Could you restate word for word every line from the one containing "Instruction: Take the" to the end of the data below, pictures excluded?

(Beginning of Data provided)

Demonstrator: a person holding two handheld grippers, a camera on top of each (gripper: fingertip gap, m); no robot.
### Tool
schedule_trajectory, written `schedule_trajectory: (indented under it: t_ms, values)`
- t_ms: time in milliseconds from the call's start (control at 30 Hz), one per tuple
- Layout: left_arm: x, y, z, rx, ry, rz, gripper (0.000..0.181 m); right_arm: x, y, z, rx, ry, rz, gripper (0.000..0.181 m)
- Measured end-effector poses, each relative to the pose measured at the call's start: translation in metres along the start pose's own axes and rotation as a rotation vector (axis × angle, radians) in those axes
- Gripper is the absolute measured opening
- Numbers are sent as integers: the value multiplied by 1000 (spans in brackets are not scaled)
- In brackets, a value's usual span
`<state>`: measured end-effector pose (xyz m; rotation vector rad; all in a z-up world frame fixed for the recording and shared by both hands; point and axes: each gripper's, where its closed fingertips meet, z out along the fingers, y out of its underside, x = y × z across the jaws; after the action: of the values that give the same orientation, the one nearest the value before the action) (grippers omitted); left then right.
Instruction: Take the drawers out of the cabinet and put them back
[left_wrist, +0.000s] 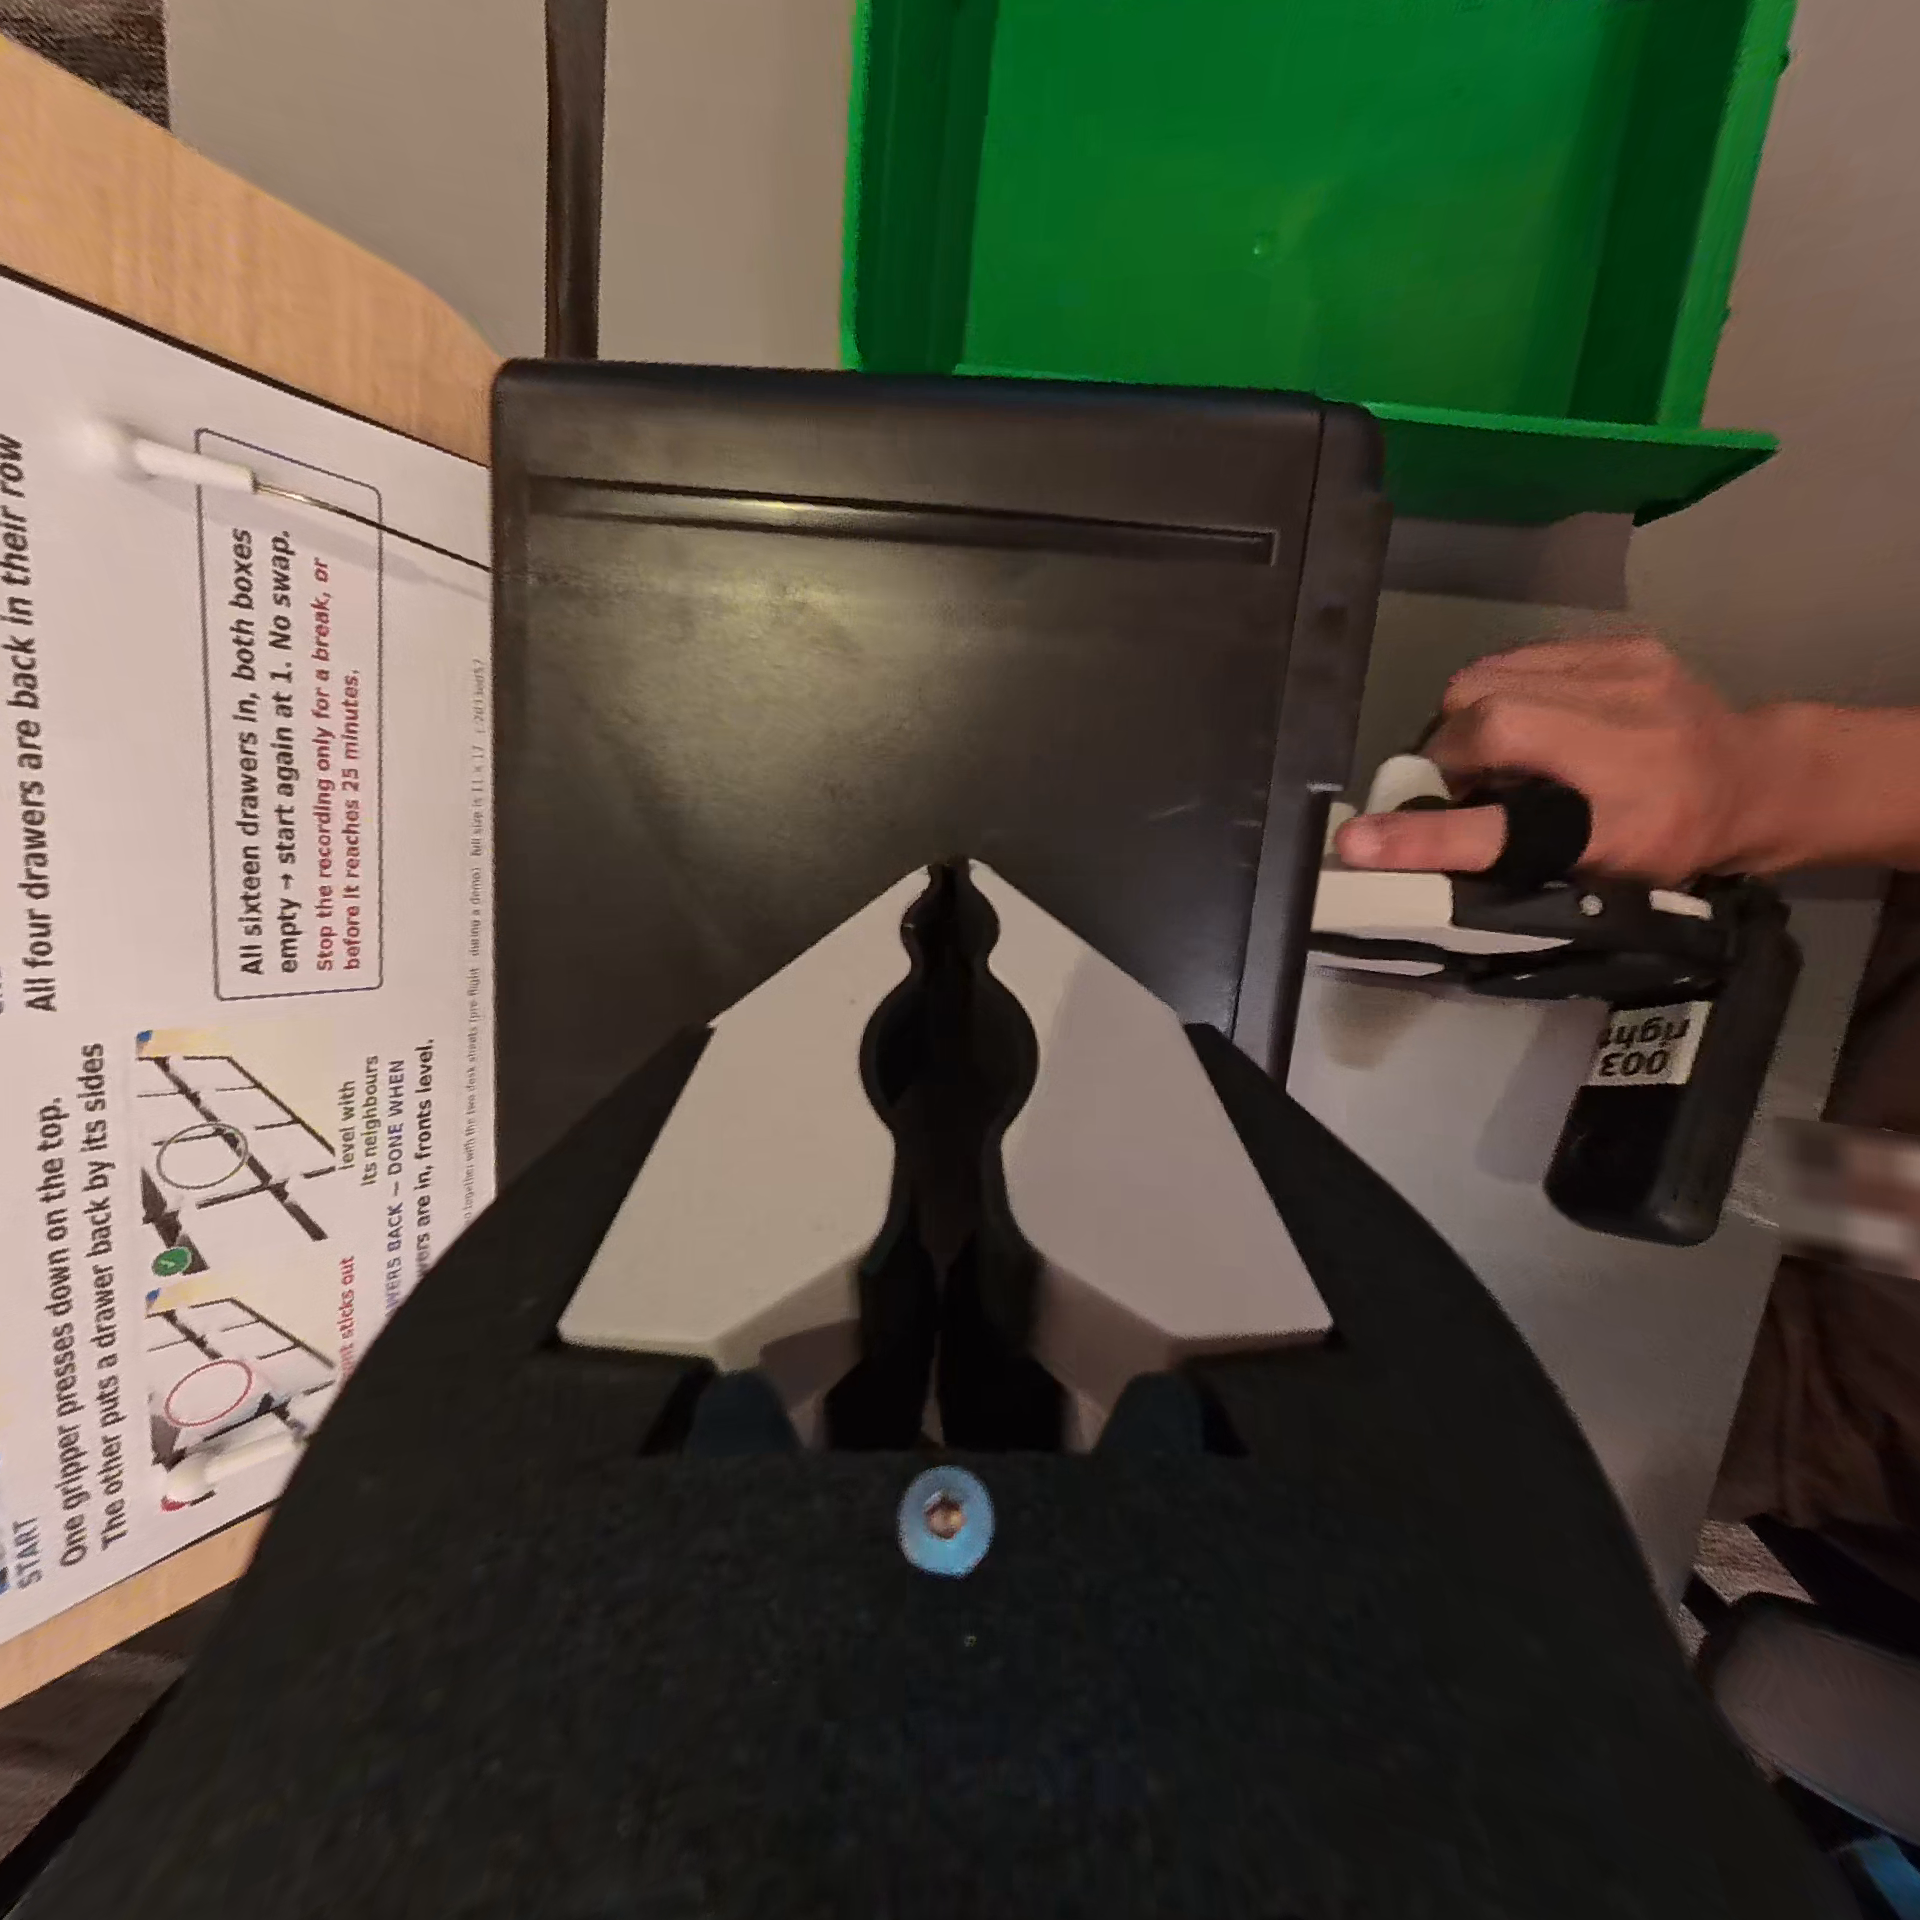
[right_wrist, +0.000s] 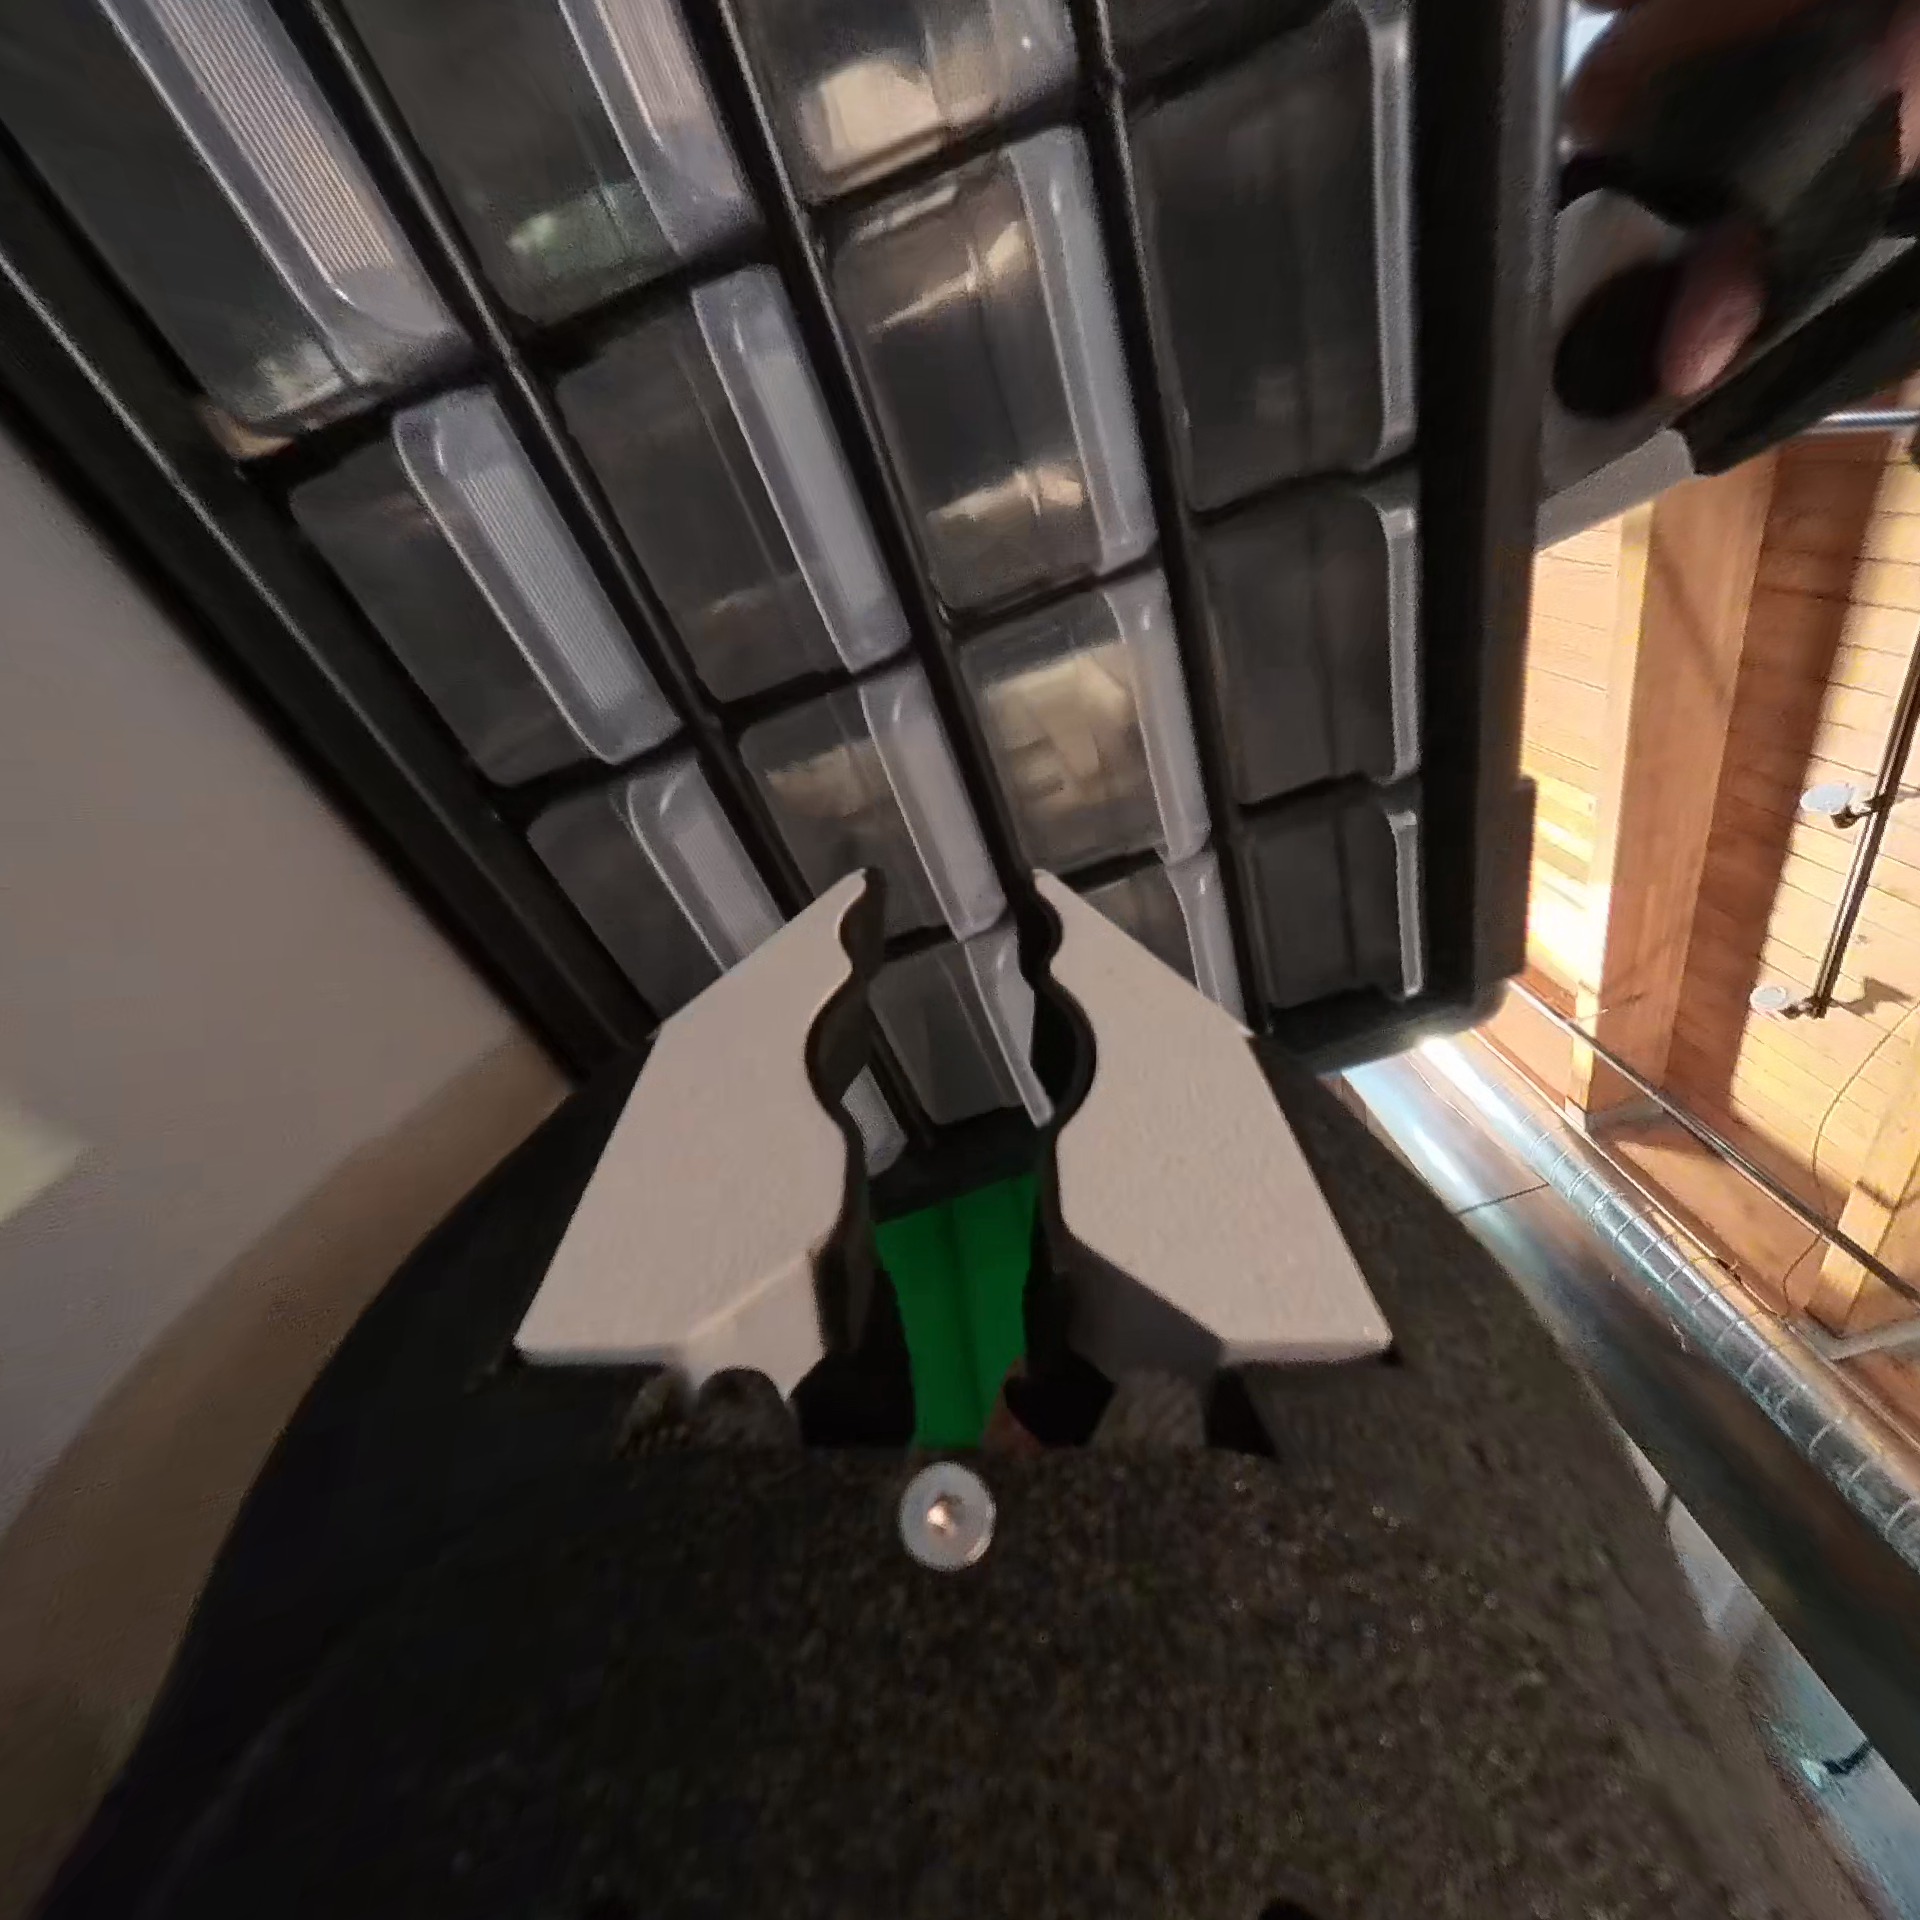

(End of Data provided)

▶ [Answer box]
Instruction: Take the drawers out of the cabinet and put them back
[left_wrist, +0.000s] 
[right_wrist, +0.000s] 

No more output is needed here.